1. MRT is different compared to LRT. The economic impact is also different. Judging from Singapore experience.
2. The rail system that we are talking today comes under a unified company and is better managed, integrated as well as regulated. We are also talking about having commercial within rail and creating multi-modal hubs with high focus on feeder buses. All these came only in recent years.
3. Long time ago, our LRT was built to cater to Commonwealth Games and subsequently used mainly by working people going to KL city. However, the traffic and parking condition today is far far more severe than before creating a massive desire to put people onto urban rail.
4. There is also a changing demographics where more and more younger people are working or studying in city or locations near the LRT/MRT. KL has many times more outstation people today too and our foreign tourists have tripled over the last 10 years.

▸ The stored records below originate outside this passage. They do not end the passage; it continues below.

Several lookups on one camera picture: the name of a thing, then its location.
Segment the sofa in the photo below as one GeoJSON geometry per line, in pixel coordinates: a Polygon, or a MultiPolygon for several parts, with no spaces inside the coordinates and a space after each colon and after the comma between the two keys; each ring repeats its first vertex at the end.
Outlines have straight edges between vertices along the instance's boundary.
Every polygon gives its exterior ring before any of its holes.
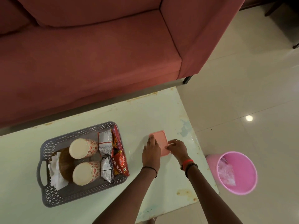
{"type": "Polygon", "coordinates": [[[201,67],[244,0],[0,0],[0,126],[201,67]]]}

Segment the person's left hand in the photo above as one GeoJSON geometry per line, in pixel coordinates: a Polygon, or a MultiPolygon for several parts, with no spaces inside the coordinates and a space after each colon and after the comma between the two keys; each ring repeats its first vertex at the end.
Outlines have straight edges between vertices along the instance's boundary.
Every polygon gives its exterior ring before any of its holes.
{"type": "Polygon", "coordinates": [[[142,164],[144,167],[152,167],[157,172],[160,169],[161,148],[155,137],[151,135],[147,141],[147,145],[143,148],[142,164]]]}

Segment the black thread bracelet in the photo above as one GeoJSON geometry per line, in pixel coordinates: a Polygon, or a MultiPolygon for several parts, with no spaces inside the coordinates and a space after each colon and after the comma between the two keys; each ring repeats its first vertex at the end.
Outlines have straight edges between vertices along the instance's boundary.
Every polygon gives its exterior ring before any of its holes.
{"type": "Polygon", "coordinates": [[[195,163],[189,163],[188,166],[186,166],[186,170],[185,170],[185,175],[186,175],[187,178],[188,178],[188,170],[192,166],[196,166],[198,168],[197,164],[195,164],[195,163]]]}
{"type": "Polygon", "coordinates": [[[158,176],[158,172],[156,171],[155,168],[153,168],[153,167],[147,167],[147,166],[145,166],[145,167],[143,167],[143,168],[150,168],[150,169],[153,169],[153,170],[156,172],[156,177],[158,176]]]}

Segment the sofa armrest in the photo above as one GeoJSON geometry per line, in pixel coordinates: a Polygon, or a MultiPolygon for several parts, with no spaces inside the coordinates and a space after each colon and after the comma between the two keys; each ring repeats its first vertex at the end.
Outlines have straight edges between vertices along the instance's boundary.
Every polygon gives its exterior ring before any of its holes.
{"type": "Polygon", "coordinates": [[[182,58],[178,79],[197,74],[245,0],[163,0],[160,11],[182,58]]]}

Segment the red snack packet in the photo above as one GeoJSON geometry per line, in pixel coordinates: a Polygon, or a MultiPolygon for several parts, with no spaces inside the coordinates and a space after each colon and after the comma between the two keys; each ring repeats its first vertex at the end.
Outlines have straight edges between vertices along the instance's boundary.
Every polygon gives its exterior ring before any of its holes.
{"type": "Polygon", "coordinates": [[[130,176],[129,170],[128,170],[128,164],[127,159],[125,155],[125,151],[123,150],[123,146],[121,144],[121,137],[118,132],[118,128],[115,125],[112,129],[113,133],[113,146],[114,149],[111,153],[111,160],[113,163],[113,166],[119,173],[122,173],[126,176],[130,176]]]}

5. Working people today are also more keen on public transport as long as the quality improved and it connects their home to office or shopping malls. People want convenience and saving time, rather than stuck in jams, no-parking situation and a seemingly prefer walking through "air-con" condition. This explained the drastic surge in ridership over the last few years and if the trend continues, our Rail system will have brighter chance to improve.
6. Locations within the current LRT have seen property prices moving upwards. Last time, Kelana Jaya is not worthwhile, but now is a different story.

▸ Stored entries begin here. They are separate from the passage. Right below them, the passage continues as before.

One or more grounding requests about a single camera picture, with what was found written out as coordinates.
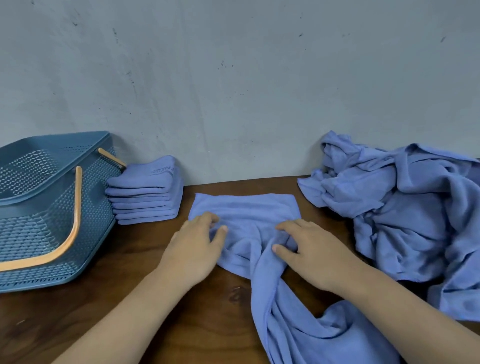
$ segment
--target hand
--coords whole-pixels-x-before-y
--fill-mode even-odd
[[[347,285],[365,267],[339,239],[313,222],[298,219],[277,225],[297,242],[298,252],[293,253],[282,245],[273,245],[272,250],[294,271],[313,286],[343,295]]]
[[[219,217],[205,212],[183,223],[163,252],[157,271],[189,290],[204,280],[220,257],[228,228],[223,225],[210,242],[209,230]]]

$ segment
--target wooden table
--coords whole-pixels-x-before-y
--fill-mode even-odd
[[[352,248],[351,222],[310,204],[296,180],[278,177],[185,187],[176,219],[115,226],[92,263],[73,282],[0,295],[0,363],[51,363],[113,309],[157,266],[171,236],[187,219],[195,192],[293,194],[304,219],[331,231]],[[316,316],[339,300],[290,269],[283,278]],[[480,333],[479,324],[468,327]],[[169,315],[142,363],[268,363],[252,320],[250,282],[215,267]]]

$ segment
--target stack of folded towels
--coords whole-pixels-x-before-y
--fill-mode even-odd
[[[178,215],[183,179],[175,158],[130,164],[118,177],[107,180],[105,194],[120,225],[162,221]]]

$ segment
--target forearm
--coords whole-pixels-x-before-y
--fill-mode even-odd
[[[135,364],[187,289],[157,269],[54,364]]]
[[[363,266],[340,293],[387,337],[409,364],[478,363],[480,337],[381,271]]]

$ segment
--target left hand
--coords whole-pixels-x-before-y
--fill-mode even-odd
[[[192,221],[185,221],[163,252],[157,271],[189,290],[204,280],[220,257],[228,228],[223,225],[210,242],[210,228],[219,221],[211,212],[204,212]]]

7. The MRT that we are planning in coming years will be of a high-impact one. Developers believe alot of quality and affordable homes will be built near MRT causing a price hike in the location-specific, partly because those MRT locations have scarcity in land. Also, Prasarana is venturing into integrated property for the first time (they have not done so with LRT so many years).
8. I believe, likewise in Singapore, there'll be some regulatory change whereby entering the City Centre would require car drivers to pay more. Hence forcing more people to get onto the trains. The objective is because the Govt has intention to increase the public transport share by 2020.
Bother, it took Singapore > 30 years, to have superb public transport connection today.
& only last 5 years Singapore started to build extra links non stop.
While I am sad, Malaysia like to build LRT & ktm from initial, and still poor connections 10 years back... Most of the time, I really cannot understand and appreciate the initial planning...
Anyway, MRT will be the KL dream comes true.